Bearers of the Black Staff
- First edition (publ. Del Ray Books)
- Author: Terry Brooks
- Genre: Fantasy
- Publisher: Del Rey Books
- Publication date: August 24, 2010
- ISBN: 978-0-345-48417-8
- Followed by: The Measure of the Magic (2011)

= Bearers of the Black Staff =

2010 novel by Terry Brooks

Bearers of the Black Staff is a fantasy novel by American writer Terry Brooks, released on August 24, 2010, as the first of a two-part series called the Legends of Shannara. In the series' timeline, it falls between the Genesis of Shannara trilogy and the First King of Shannara. It takes place 500 years after the events of the final Genesis book, The Gypsy Morph. The people who were saved by Hawk's magic are able to head out into the World once again, since the effects of nuclear holocaust have dissipated.
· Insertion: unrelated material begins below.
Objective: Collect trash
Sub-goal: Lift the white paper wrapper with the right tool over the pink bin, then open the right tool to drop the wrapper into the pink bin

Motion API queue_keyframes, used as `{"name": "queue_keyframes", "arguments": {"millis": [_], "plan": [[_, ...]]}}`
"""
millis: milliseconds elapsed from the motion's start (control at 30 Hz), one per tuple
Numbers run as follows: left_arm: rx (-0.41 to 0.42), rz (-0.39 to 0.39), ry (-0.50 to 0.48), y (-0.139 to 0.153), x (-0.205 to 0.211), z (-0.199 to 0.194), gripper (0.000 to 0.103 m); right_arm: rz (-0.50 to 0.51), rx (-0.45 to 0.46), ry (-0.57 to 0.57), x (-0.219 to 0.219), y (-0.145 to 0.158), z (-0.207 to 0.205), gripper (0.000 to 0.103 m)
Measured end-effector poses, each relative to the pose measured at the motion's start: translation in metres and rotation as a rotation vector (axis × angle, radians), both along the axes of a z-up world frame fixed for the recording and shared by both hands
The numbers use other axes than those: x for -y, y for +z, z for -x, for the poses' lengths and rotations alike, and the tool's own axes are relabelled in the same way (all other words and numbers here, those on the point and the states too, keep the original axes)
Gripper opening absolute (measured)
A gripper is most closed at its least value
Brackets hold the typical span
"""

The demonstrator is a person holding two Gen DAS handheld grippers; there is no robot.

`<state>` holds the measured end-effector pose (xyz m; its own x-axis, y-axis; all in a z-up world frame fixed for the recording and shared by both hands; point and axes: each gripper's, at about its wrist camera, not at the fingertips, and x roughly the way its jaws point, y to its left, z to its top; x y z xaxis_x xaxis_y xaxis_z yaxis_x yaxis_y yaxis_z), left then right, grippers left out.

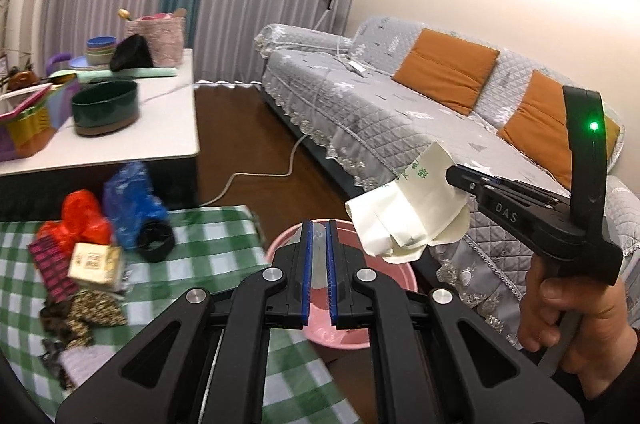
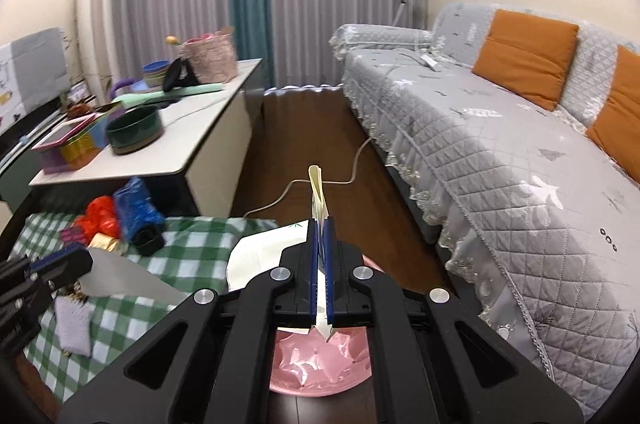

The sequel to this novel is the 2011 novel, The Measure of the Magic.

==Synopsis==
As described by Cristina Donati of FantasyMagazine (translated),

The story begins about 500 years after the events of The Gypsy Morph. The heirs of the survivors of the war with the Demons and the magical boy named Hawk are facing a terrible challenge: the enchanted seals that have defended the valley from the horrors of a global catastrophe have been disrupted. Humans, elves, and mutants are therefore devoid of that protective shell that seemed like it would last forever.

One day, Sider Ament - a direct descendant of the Knights of the Word - finds unknown predators in their own little paradise, and fears the worst. He finds two men who are brutally murdered. Sider Ament warns the other inhabitants of the valley of the danger and the need to develop appropriate plans. This, however, will not be easy, since just across the border an army of trolls is massing for an invasion.

The descendants of the survivors of the Great War face incredible challenges in this new novel, set in the pre-history of Shannara.

== Reception ==
Bearers of the Black Staff received reviews from Booklist, Kirkus Reviews, and Publishers Weekly.

It was nominated for the 2010 Goodreads Choice Award for Fantasy.